_Your objective_: From the listing below, copy out every line where the word "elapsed" appears.
========================================
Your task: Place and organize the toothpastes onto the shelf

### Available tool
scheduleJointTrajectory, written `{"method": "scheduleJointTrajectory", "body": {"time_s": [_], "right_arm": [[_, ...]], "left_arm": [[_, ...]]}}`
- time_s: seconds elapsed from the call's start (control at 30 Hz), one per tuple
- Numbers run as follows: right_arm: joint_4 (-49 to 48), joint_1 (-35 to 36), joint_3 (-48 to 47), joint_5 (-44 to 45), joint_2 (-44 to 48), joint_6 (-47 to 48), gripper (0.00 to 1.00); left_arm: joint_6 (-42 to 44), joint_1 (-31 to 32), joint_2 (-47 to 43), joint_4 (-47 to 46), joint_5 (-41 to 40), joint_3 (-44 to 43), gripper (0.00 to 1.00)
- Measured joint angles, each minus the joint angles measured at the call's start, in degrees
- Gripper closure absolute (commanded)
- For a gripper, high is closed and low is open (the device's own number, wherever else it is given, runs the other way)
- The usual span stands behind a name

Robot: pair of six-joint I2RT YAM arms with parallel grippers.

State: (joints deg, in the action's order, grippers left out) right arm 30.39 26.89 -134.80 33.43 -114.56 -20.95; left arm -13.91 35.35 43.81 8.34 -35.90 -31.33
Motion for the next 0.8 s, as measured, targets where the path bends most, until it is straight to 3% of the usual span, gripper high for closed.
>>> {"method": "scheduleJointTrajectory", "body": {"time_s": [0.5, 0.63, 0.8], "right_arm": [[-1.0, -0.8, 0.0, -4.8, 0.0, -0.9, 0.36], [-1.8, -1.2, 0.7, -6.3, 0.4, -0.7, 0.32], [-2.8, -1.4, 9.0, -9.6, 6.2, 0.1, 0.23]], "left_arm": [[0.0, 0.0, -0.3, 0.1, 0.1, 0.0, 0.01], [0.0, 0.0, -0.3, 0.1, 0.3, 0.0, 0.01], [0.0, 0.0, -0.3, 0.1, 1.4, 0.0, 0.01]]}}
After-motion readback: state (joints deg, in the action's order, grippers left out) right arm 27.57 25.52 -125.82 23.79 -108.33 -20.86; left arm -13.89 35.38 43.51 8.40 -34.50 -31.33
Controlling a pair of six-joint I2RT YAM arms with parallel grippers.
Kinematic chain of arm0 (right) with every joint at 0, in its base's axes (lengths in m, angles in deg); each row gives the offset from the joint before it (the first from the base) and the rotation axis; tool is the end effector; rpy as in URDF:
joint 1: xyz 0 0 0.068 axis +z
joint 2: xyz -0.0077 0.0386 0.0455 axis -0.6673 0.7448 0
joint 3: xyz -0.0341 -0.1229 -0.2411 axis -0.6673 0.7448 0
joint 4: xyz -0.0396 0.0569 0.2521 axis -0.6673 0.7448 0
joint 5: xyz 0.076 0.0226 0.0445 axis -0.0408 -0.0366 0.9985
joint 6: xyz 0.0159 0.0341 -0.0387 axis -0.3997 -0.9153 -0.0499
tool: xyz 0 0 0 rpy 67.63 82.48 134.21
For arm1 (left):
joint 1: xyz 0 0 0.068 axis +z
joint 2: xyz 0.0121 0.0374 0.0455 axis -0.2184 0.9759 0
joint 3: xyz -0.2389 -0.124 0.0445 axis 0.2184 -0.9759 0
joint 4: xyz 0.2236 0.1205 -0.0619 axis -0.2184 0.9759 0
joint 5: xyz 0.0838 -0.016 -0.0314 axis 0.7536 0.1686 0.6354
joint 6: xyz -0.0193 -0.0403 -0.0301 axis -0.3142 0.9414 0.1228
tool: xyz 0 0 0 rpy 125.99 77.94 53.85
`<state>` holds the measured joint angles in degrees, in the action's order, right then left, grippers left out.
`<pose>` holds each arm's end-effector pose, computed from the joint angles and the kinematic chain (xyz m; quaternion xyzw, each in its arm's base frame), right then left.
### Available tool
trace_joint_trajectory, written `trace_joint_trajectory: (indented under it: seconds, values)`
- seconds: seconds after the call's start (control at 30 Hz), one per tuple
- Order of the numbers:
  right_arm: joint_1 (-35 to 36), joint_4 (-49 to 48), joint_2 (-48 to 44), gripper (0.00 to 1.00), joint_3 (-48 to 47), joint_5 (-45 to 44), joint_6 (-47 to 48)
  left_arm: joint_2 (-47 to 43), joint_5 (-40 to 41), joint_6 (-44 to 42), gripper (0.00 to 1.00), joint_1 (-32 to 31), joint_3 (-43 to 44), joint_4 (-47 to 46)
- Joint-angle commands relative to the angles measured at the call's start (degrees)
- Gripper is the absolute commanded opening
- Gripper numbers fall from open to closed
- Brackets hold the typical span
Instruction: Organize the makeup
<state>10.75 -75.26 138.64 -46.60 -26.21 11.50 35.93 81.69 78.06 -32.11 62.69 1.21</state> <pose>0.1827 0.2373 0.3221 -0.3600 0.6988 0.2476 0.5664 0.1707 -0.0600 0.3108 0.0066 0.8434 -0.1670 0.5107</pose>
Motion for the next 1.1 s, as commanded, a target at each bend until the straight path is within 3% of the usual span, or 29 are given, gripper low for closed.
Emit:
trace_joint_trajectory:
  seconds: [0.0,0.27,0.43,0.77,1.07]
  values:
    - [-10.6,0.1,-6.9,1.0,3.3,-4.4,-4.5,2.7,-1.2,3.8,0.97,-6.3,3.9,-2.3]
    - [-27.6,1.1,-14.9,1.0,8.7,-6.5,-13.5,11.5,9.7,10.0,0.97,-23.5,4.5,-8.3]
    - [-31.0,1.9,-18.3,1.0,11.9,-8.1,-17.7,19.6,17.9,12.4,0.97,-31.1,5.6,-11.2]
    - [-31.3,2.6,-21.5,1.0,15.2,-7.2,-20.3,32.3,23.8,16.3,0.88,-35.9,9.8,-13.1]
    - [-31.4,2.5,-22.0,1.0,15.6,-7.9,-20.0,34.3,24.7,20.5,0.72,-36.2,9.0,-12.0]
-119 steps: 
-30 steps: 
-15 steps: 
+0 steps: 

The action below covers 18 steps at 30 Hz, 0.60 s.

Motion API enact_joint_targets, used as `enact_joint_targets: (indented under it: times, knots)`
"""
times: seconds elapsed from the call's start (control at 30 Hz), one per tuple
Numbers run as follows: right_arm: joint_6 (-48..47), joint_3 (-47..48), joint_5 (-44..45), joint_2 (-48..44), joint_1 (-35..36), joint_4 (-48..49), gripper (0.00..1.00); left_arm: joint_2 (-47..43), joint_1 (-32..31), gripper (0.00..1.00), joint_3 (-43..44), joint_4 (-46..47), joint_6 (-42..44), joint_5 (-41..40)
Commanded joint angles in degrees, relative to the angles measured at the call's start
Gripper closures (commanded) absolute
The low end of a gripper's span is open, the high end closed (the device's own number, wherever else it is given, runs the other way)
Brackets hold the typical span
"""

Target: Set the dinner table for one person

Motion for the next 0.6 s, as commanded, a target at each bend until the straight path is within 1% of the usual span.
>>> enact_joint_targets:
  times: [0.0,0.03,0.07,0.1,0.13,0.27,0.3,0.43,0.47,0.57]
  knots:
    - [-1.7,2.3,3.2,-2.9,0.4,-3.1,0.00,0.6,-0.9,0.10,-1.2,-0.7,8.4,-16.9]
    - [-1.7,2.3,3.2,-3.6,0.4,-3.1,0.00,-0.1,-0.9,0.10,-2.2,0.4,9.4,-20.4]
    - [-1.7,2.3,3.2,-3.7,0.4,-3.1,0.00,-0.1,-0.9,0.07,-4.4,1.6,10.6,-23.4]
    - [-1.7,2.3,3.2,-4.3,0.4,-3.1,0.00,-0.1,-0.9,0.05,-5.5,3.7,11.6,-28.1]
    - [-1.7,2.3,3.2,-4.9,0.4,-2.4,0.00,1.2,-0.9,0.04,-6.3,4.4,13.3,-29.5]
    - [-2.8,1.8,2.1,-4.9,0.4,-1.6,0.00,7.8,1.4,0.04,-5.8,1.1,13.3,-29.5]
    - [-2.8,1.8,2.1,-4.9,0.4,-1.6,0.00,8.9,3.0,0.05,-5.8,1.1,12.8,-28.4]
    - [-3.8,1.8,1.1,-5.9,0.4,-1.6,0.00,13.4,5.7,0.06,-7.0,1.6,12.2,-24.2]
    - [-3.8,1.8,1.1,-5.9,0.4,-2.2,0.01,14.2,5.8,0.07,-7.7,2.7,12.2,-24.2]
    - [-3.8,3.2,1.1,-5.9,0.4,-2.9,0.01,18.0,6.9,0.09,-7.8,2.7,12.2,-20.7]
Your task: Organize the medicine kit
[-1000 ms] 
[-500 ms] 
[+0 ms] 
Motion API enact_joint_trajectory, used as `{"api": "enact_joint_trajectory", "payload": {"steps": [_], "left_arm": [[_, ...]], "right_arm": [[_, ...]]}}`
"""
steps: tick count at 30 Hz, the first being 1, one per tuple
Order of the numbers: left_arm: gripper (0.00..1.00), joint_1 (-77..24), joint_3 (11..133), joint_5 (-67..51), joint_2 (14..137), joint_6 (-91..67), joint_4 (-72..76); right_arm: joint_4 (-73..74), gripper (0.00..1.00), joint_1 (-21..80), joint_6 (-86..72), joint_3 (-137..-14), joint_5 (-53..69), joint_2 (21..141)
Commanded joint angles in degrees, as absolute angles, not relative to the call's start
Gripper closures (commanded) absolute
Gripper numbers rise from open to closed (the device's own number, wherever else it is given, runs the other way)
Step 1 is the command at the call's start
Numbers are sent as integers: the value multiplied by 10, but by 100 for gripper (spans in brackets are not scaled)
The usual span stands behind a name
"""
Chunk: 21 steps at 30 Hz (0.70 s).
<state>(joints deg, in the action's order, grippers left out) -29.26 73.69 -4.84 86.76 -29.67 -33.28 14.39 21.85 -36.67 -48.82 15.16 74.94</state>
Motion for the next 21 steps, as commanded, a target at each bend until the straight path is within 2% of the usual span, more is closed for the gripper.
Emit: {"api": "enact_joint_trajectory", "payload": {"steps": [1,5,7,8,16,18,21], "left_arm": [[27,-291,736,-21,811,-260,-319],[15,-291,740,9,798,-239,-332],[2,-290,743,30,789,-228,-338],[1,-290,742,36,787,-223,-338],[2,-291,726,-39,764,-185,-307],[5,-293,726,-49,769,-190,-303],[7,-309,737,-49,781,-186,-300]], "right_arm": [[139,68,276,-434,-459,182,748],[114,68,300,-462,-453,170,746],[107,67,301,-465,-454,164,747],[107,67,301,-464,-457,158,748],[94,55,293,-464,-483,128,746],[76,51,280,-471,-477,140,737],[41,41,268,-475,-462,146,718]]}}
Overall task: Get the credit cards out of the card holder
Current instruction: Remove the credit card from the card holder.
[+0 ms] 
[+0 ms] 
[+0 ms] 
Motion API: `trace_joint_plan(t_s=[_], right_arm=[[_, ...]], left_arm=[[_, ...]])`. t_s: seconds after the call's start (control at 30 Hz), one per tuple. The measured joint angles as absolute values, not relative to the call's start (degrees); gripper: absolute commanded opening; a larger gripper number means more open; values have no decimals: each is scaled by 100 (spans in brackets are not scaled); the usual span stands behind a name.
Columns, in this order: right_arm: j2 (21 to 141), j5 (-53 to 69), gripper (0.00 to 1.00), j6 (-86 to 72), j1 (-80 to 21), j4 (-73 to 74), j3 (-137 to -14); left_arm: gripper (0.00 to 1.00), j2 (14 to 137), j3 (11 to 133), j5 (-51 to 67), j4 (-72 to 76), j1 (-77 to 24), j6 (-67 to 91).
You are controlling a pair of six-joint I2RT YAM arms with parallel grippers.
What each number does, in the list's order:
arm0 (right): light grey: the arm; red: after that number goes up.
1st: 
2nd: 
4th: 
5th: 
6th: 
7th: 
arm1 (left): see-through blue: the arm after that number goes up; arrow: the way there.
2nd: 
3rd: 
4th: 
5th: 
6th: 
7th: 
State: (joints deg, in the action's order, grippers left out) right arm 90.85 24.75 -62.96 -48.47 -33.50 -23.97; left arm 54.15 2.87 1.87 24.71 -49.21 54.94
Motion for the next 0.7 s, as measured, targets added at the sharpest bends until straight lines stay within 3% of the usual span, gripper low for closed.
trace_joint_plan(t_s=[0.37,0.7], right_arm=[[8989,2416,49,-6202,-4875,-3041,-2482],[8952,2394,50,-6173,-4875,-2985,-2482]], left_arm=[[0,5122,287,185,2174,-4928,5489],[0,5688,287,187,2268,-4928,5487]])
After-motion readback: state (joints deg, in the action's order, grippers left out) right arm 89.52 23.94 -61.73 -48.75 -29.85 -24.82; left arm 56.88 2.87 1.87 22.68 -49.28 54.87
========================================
_Written answer_:
- time_s: seconds elapsed from the call's start (control at 30 Hz), one per tuple
times: seconds elapsed from the call's start (control at 30 Hz), one per tuple

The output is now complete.